So, Application Recovery Controller or ARC is a part of the Route 53 service and it helps you on at a, at a macro level. There are three key benefits of adopting Application Recovery Controller. One is uh the readiness checks as we've been talking about. So uh it will constantly at a one minute interval check for audit your what of parameters and configuration do you have provided? Uh on the secondary region? Uh things like I was examples like I was giving earlier, uh what's the limits or, or any kind of mismatch and cap you know, provision capacity, etc. And there's a whole bunch of other checks uh that it comes uh you know, out of the box.

Uh the second thing is the routing control itself. Now, when you fail over, especially in these kind of architectures, the scenario that we are talking about with warm standby, which is really an active, passive uh architecture. Uh whilst we recommend you should automate all the steps like all your run books and everything should be automated.
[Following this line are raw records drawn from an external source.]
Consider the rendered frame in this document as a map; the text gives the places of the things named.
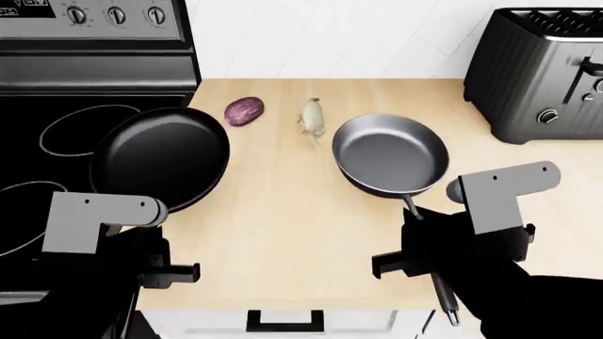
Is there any grey right gripper camera bracket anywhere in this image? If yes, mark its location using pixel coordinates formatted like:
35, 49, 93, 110
446, 160, 562, 236

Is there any black kitchen stove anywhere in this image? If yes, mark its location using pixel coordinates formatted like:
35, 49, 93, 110
0, 0, 203, 297

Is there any grey gripper camera bracket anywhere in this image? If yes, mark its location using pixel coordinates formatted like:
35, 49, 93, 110
446, 160, 562, 236
41, 191, 170, 254

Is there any grey left gripper camera bracket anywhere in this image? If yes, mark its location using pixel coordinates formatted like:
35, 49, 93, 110
41, 191, 170, 254

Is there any white drawer front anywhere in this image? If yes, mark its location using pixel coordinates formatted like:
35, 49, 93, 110
139, 309, 399, 339

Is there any purple eggplant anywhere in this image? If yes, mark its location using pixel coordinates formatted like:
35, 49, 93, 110
223, 96, 266, 127

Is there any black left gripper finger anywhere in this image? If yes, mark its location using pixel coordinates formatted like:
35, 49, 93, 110
139, 262, 202, 290

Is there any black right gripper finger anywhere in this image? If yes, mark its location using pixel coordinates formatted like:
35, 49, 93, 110
519, 222, 537, 263
370, 250, 407, 281

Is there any black ribbed toaster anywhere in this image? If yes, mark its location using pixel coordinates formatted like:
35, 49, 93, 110
463, 7, 603, 146

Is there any grey frying pan long handle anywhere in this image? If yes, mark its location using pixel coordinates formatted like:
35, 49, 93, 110
331, 112, 463, 327

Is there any round toaster dial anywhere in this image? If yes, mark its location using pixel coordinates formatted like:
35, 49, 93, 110
538, 107, 562, 126

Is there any round stove control knob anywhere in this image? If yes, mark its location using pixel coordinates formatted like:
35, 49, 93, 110
145, 5, 168, 25
105, 6, 128, 25
64, 6, 90, 26

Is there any black frying pan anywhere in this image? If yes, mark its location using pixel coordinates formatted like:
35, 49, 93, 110
89, 106, 232, 215

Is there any black drawer handle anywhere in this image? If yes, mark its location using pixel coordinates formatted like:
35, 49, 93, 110
245, 309, 326, 334

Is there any beige garlic-like vegetable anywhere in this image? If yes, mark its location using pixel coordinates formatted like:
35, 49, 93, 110
296, 97, 327, 147

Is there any white cabinet door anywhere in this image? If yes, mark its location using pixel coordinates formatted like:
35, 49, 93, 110
397, 309, 467, 339

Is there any black toaster lever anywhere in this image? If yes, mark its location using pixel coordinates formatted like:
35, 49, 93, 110
561, 56, 603, 105

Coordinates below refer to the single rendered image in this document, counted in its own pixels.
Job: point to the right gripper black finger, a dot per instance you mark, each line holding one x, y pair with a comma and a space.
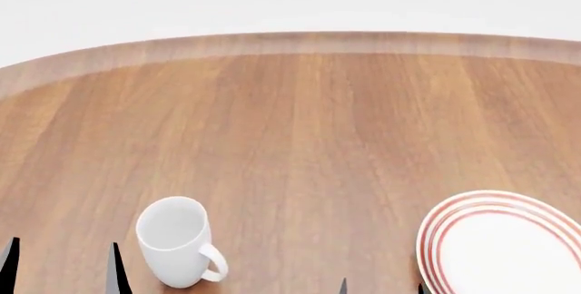
343, 289
420, 290

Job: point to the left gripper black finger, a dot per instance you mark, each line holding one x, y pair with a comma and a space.
10, 275
117, 280

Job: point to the white ceramic mug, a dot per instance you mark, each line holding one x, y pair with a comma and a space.
174, 243

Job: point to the white plate with red rings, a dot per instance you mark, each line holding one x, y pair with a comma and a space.
504, 249

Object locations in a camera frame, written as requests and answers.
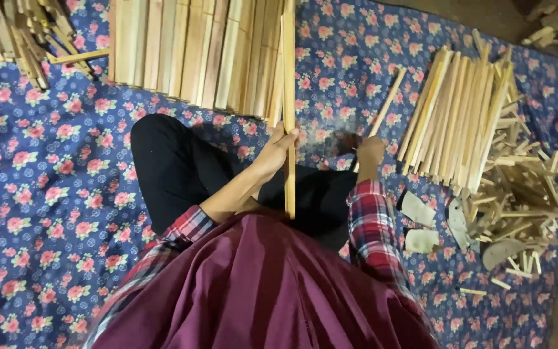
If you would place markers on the person's left hand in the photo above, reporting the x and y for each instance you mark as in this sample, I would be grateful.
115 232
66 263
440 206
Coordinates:
271 157

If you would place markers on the person's right hand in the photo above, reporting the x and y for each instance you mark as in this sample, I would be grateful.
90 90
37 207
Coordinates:
371 155

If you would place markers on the person's right fingers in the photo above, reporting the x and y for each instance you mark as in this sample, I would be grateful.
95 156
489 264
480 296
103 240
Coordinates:
370 142

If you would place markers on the thin wooden stick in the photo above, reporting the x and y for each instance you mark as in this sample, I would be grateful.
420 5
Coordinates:
386 104

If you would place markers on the long pale wooden stick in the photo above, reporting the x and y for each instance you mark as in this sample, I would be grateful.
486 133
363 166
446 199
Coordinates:
289 87

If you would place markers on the grey sandpaper piece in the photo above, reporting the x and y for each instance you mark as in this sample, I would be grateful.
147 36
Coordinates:
457 223
421 241
415 209
501 252

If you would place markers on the bundle of trimmed wooden sticks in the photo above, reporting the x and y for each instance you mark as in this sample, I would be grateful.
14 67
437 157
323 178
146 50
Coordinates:
453 121

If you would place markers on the heap of short wood offcuts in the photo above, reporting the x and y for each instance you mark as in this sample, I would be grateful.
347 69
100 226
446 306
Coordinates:
521 194

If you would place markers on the maroon garment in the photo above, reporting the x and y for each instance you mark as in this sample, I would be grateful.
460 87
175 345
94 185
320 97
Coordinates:
259 286

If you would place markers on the short wood offcut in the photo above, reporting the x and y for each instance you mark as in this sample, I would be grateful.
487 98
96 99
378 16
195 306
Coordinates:
500 283
473 291

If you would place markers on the black trousers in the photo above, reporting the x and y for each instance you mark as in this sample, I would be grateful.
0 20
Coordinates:
182 169

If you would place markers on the row of flat wooden slats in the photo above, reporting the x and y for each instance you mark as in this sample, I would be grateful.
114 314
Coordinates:
196 48

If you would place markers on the red plaid shirt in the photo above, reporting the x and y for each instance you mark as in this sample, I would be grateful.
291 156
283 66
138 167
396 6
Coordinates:
187 228

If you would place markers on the dim heap of wood scraps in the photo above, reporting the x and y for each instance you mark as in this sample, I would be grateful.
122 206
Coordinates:
557 24

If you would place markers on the single loose wooden stick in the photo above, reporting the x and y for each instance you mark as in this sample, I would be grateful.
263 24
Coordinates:
79 56

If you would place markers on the blue floral cloth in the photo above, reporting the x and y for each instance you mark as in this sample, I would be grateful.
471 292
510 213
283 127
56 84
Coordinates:
56 194

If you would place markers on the jumbled pile of wooden sticks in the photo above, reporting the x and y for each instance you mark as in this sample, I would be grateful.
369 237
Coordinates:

But the decision to actually pull the this proverbial lever to shift the traffic from one region to another uh should be done manual.

And really the reason for that is it's a very involved decision. You need to be absolutely sure that that final when you make that final decision to shift the traffic that you're absolutely ready to take that. So readiness checks kind of play into that because you want to be absolutely sure that when you open the traffic gates to the second region, you are, you have all the capacity you need, you have all the data you need and all the readiness checks are showing you green signal before you invoke any kind of, you know, switch over at the level.

And the third thing is uh because it's such an involved um and important process, you want to have some safety rules, you, you need to have some guardrails around uh you know, invoking uh the the this labor uh unintentionally, you know, so you can actually put some checks in place. So that's another kind of the feature of ARC, that it gives you safety rules that only when these rules are met that after the pulling the lever, those this will be actually actioned, the routing control will be actually action based on those rules.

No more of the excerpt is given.